▶ [WHAT YOU WILL DO]: The following entries should be restated word for word, pictures excluded.
********
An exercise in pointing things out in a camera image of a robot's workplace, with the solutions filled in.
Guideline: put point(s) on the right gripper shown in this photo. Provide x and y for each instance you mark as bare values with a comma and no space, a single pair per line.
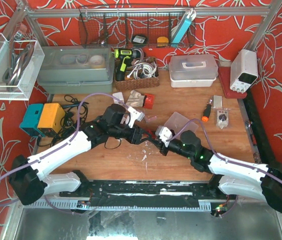
164,147

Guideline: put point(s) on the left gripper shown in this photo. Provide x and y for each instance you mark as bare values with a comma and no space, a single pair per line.
137,135

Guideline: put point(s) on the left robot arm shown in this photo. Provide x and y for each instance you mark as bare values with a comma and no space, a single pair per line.
31,177

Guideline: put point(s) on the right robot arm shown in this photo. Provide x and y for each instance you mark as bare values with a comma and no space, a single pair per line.
258,181

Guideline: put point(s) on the red plastic block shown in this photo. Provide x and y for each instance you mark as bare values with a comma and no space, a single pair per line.
148,101

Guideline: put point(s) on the beige work glove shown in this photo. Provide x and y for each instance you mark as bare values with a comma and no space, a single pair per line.
135,99

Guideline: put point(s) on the white power adapter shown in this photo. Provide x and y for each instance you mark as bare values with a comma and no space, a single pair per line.
118,97

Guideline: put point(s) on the wicker basket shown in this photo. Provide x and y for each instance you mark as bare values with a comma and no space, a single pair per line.
143,79

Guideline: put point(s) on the packaged dial gauge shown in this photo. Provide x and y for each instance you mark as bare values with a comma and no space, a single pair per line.
222,117

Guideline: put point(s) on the small metal plate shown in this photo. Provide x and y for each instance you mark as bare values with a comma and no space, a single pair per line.
217,102

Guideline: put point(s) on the white lidded storage box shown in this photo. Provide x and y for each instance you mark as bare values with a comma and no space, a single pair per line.
193,71

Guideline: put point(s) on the yellow tape measure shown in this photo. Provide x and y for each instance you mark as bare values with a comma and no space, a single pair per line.
162,42

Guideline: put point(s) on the yellow box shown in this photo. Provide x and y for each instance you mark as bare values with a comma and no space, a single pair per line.
50,120

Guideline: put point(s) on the grey plastic toolbox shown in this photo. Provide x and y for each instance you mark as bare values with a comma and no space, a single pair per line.
76,70

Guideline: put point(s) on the white power supply unit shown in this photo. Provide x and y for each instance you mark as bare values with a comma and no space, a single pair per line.
243,71

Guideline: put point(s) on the teal box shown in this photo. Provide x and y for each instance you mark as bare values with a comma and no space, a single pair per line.
31,119

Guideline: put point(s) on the blue white book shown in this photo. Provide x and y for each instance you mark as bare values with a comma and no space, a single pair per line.
178,32

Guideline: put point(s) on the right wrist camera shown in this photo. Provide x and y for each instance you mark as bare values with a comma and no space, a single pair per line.
164,134

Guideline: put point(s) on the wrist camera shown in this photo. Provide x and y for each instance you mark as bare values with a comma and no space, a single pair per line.
164,134
132,116

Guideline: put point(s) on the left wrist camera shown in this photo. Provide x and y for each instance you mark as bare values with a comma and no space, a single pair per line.
132,116

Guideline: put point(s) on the orange handled screwdriver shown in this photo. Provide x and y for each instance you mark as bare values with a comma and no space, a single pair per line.
207,111

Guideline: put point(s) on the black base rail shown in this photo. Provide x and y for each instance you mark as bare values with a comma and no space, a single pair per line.
145,194

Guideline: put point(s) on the green cordless drill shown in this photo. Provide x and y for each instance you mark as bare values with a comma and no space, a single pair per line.
125,57

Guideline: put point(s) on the black wire shelf basket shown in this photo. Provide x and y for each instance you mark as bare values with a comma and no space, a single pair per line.
114,25

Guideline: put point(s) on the clear acrylic wall bin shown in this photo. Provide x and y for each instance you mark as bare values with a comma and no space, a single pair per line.
20,63
********
▶ [EXPECTED ANSWER]:
An exercise in pointing things out in a camera image of a robot's workplace, with the solutions filled in.
Guideline: put point(s) on the right gripper shown in this photo. Provide x and y for each instance you mark as bare values with a comma and no space, a single pair per line.
164,147

Guideline: put point(s) on the left gripper shown in this photo. Provide x and y for each instance you mark as bare values with a comma and no space, a single pair per line.
137,135

Guideline: put point(s) on the left robot arm shown in this photo. Provide x and y for each instance you mark as bare values with a comma and no space, a single pair per line.
31,177

Guideline: put point(s) on the right robot arm shown in this photo. Provide x and y for each instance you mark as bare values with a comma and no space, a single pair per line.
258,181

Guideline: put point(s) on the red plastic block shown in this photo. Provide x and y for each instance you mark as bare values with a comma and no space, a single pair per line.
148,101

Guideline: put point(s) on the beige work glove shown in this photo. Provide x and y for each instance you mark as bare values with a comma and no space, a single pair per line.
135,99

Guideline: put point(s) on the white power adapter shown in this photo. Provide x and y for each instance you mark as bare values with a comma and no space, a single pair per line.
118,97

Guideline: put point(s) on the wicker basket shown in this photo. Provide x and y for each instance you mark as bare values with a comma and no space, a single pair per line.
143,79

Guideline: put point(s) on the packaged dial gauge shown in this photo. Provide x and y for each instance you mark as bare values with a comma and no space, a single pair per line.
222,117

Guideline: put point(s) on the small metal plate shown in this photo. Provide x and y for each instance you mark as bare values with a comma and no space, a single pair per line.
217,102

Guideline: put point(s) on the white lidded storage box shown in this photo. Provide x and y for each instance you mark as bare values with a comma and no space, a single pair per line.
193,71

Guideline: put point(s) on the yellow tape measure shown in this photo. Provide x and y for each instance you mark as bare values with a comma and no space, a single pair per line.
162,42

Guideline: put point(s) on the yellow box shown in this photo. Provide x and y for each instance you mark as bare values with a comma and no space, a single pair per line.
50,120

Guideline: put point(s) on the grey plastic toolbox shown in this photo. Provide x and y for each instance you mark as bare values with a comma and no space, a single pair per line.
76,70

Guideline: put point(s) on the white power supply unit shown in this photo. Provide x and y for each instance you mark as bare values with a comma and no space, a single pair per line.
243,71

Guideline: put point(s) on the teal box shown in this photo. Provide x and y for each instance you mark as bare values with a comma and no space, a single pair per line.
31,119

Guideline: put point(s) on the blue white book shown in this photo. Provide x and y for each instance you mark as bare values with a comma and no space, a single pair per line.
178,32

Guideline: put point(s) on the right wrist camera shown in this photo. Provide x and y for each instance you mark as bare values with a comma and no space, a single pair per line.
164,134

Guideline: put point(s) on the wrist camera shown in this photo. Provide x and y for each instance you mark as bare values with a comma and no space, a single pair per line.
164,134
132,116

Guideline: put point(s) on the left wrist camera shown in this photo. Provide x and y for each instance you mark as bare values with a comma and no space, a single pair per line.
132,116

Guideline: put point(s) on the orange handled screwdriver shown in this photo. Provide x and y for each instance you mark as bare values with a comma and no space, a single pair per line.
207,111

Guideline: put point(s) on the black base rail shown in this photo. Provide x and y for each instance you mark as bare values with a comma and no space, a single pair per line.
145,194

Guideline: put point(s) on the green cordless drill shown in this photo. Provide x and y for each instance you mark as bare values with a comma and no space, a single pair per line.
125,57

Guideline: put point(s) on the black wire shelf basket shown in this photo. Provide x and y for each instance you mark as bare values with a comma and no space, a single pair per line.
114,25

Guideline: put point(s) on the clear acrylic wall bin shown in this photo. Provide x and y for each instance you mark as bare values with a comma and no space, a single pair per line.
20,63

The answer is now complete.